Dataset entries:

______________________________

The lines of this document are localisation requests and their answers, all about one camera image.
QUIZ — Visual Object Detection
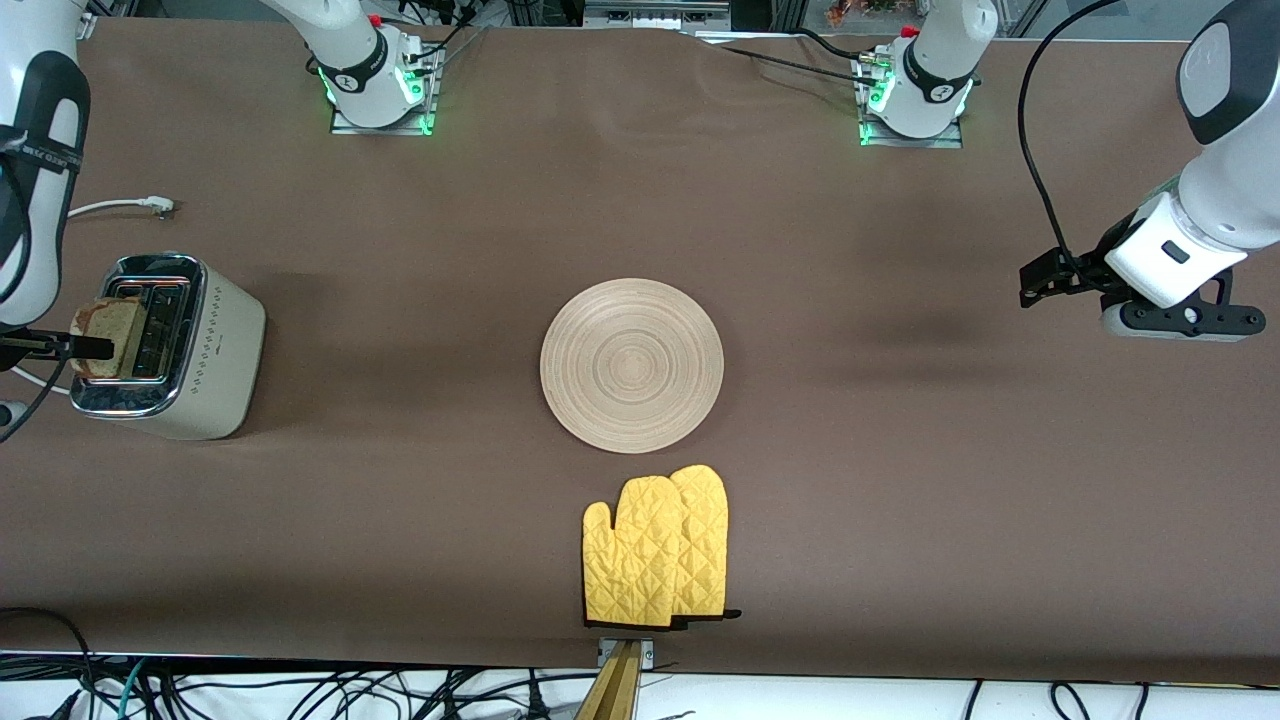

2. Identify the cream and chrome toaster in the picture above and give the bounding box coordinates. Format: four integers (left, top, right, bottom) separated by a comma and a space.
70, 253, 267, 441

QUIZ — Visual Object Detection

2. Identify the black cable to arm base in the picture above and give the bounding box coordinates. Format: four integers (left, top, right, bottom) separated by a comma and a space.
700, 28, 886, 91

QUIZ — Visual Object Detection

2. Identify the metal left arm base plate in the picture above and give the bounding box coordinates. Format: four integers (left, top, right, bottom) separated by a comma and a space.
855, 55, 966, 149

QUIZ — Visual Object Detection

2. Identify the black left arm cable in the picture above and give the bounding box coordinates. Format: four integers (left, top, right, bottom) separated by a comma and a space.
1017, 0, 1123, 273

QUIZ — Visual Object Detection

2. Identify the yellow quilted oven mitt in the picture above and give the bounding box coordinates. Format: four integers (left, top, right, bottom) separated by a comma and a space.
668, 464, 743, 623
583, 476, 693, 631

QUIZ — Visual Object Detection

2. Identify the wooden beam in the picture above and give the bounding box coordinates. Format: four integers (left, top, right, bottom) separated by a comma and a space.
573, 640, 641, 720

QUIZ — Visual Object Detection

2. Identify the orange background object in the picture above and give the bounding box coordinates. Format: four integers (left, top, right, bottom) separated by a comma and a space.
825, 0, 901, 26

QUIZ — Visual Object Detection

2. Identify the slice of brown bread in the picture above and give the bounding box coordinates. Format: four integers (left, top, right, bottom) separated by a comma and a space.
70, 297, 149, 379

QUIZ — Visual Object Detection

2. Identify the black looped floor cable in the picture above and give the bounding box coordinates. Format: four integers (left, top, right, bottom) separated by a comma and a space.
0, 606, 96, 720

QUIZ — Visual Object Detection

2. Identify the white toaster power cable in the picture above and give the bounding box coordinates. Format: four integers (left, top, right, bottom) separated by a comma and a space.
10, 196, 179, 394

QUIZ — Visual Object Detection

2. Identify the round wooden plate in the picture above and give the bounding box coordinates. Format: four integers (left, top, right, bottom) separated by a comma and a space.
540, 278, 724, 454

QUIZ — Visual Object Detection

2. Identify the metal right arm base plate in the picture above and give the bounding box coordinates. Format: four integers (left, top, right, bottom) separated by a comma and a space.
330, 45, 443, 137

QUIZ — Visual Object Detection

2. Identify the grey metal box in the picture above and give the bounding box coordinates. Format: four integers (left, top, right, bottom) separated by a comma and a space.
583, 0, 731, 29

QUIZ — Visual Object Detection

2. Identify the teal cable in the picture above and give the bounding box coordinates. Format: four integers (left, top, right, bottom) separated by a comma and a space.
113, 658, 151, 720

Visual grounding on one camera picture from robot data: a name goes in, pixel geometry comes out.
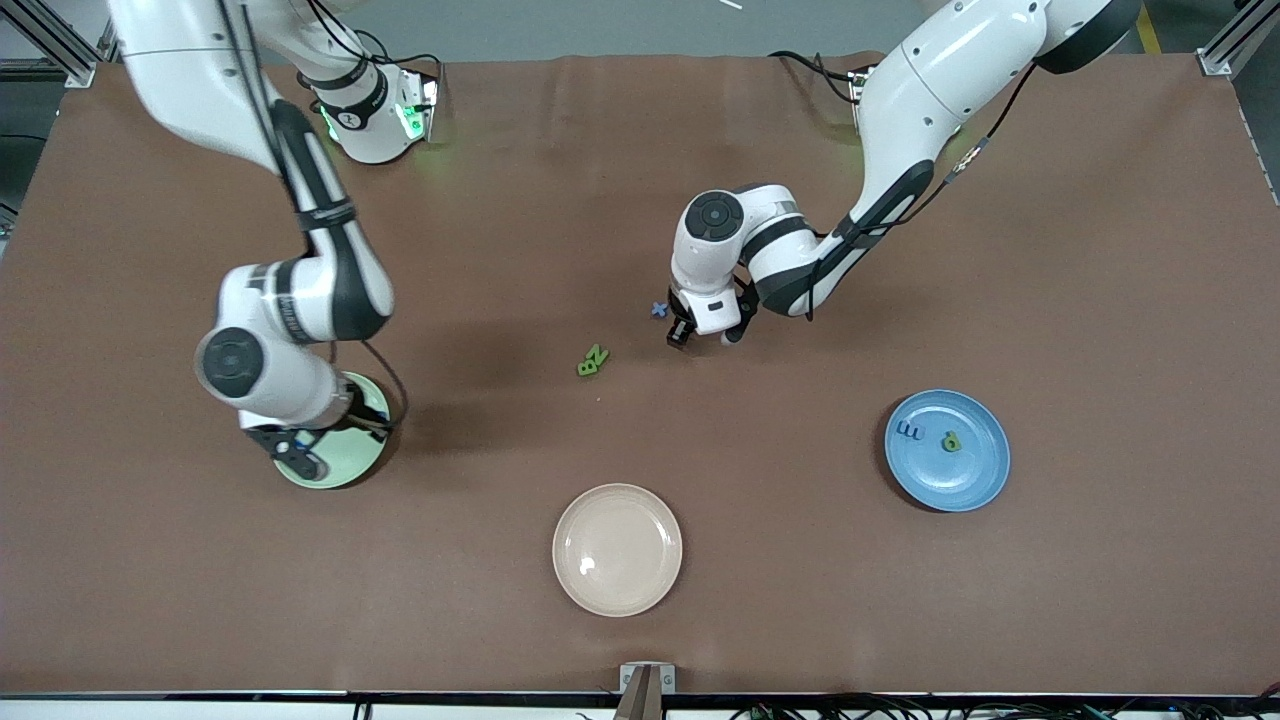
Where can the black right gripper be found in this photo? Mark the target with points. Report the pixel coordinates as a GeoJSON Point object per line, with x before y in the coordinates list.
{"type": "Point", "coordinates": [352, 421]}

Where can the green letter N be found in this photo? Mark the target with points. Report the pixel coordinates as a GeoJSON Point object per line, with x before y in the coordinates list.
{"type": "Point", "coordinates": [597, 354]}

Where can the blue letter m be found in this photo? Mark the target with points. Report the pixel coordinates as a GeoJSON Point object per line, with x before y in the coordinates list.
{"type": "Point", "coordinates": [909, 430]}

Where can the green letter p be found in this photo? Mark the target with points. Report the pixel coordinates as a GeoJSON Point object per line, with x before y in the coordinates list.
{"type": "Point", "coordinates": [951, 441]}

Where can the right arm base connector plate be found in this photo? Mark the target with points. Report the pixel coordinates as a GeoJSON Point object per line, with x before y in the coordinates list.
{"type": "Point", "coordinates": [425, 100]}

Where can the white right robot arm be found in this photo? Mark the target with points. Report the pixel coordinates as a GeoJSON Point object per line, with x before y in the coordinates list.
{"type": "Point", "coordinates": [200, 60]}

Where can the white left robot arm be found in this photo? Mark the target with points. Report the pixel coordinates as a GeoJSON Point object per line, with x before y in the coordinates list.
{"type": "Point", "coordinates": [930, 90]}

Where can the left arm base connector plate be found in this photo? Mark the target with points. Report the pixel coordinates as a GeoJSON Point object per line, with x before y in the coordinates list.
{"type": "Point", "coordinates": [858, 85]}

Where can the green plate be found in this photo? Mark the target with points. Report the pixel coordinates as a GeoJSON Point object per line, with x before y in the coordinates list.
{"type": "Point", "coordinates": [350, 465]}

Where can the brown table mat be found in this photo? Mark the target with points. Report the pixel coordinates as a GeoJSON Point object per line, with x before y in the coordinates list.
{"type": "Point", "coordinates": [550, 200]}

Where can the beige plate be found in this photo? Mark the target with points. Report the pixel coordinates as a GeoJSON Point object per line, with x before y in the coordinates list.
{"type": "Point", "coordinates": [617, 550]}

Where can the blue plate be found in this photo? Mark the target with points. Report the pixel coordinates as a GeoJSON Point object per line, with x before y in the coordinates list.
{"type": "Point", "coordinates": [950, 480]}

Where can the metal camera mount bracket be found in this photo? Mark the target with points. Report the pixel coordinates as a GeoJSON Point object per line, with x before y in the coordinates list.
{"type": "Point", "coordinates": [647, 680]}

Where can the aluminium frame profile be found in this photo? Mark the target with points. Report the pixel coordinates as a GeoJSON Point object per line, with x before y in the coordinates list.
{"type": "Point", "coordinates": [1215, 62]}
{"type": "Point", "coordinates": [75, 70]}

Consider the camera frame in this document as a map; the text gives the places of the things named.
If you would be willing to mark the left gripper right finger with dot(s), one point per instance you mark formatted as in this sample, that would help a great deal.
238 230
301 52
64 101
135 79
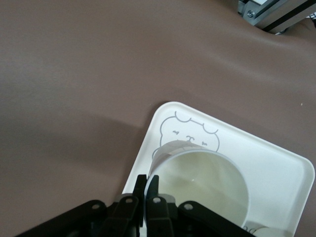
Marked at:
159 217

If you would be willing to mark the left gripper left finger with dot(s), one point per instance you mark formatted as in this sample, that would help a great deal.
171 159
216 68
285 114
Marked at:
123 217

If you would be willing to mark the white IKEA cup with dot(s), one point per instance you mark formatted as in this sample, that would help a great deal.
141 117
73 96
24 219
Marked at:
209 177

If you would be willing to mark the cream tray with bear print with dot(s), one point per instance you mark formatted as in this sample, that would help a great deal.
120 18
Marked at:
259 153

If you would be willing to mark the aluminium frame rail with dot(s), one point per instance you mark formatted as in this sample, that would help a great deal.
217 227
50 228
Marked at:
271 14

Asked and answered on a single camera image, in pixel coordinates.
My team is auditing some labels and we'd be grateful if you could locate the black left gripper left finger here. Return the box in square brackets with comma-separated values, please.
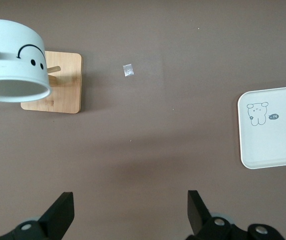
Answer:
[0, 191, 75, 240]

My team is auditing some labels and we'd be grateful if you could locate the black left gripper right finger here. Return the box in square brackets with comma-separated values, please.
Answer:
[186, 189, 285, 240]

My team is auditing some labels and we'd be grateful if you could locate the white smiley face mug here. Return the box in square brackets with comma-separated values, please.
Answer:
[0, 19, 52, 104]

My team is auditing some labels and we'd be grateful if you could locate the white rabbit print tray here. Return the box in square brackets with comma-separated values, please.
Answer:
[237, 85, 286, 171]

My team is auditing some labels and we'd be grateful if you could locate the wooden mug rack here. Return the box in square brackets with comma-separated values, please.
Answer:
[0, 36, 83, 129]

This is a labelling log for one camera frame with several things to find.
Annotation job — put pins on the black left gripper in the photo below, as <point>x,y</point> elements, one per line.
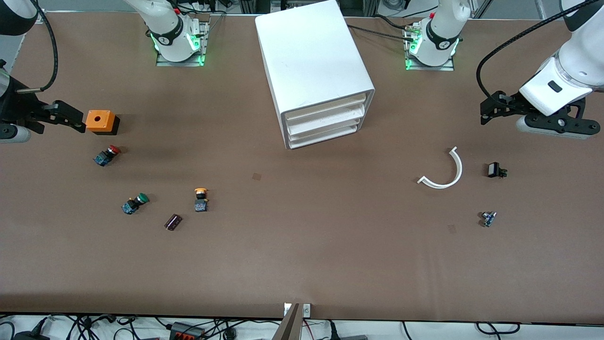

______________________________

- **EXERCISE REQUIREMENTS**: Within the records above, find every line holding the word "willing" and give the total as a bare number.

- **SOLUTION TO THIS PROBLEM**: 5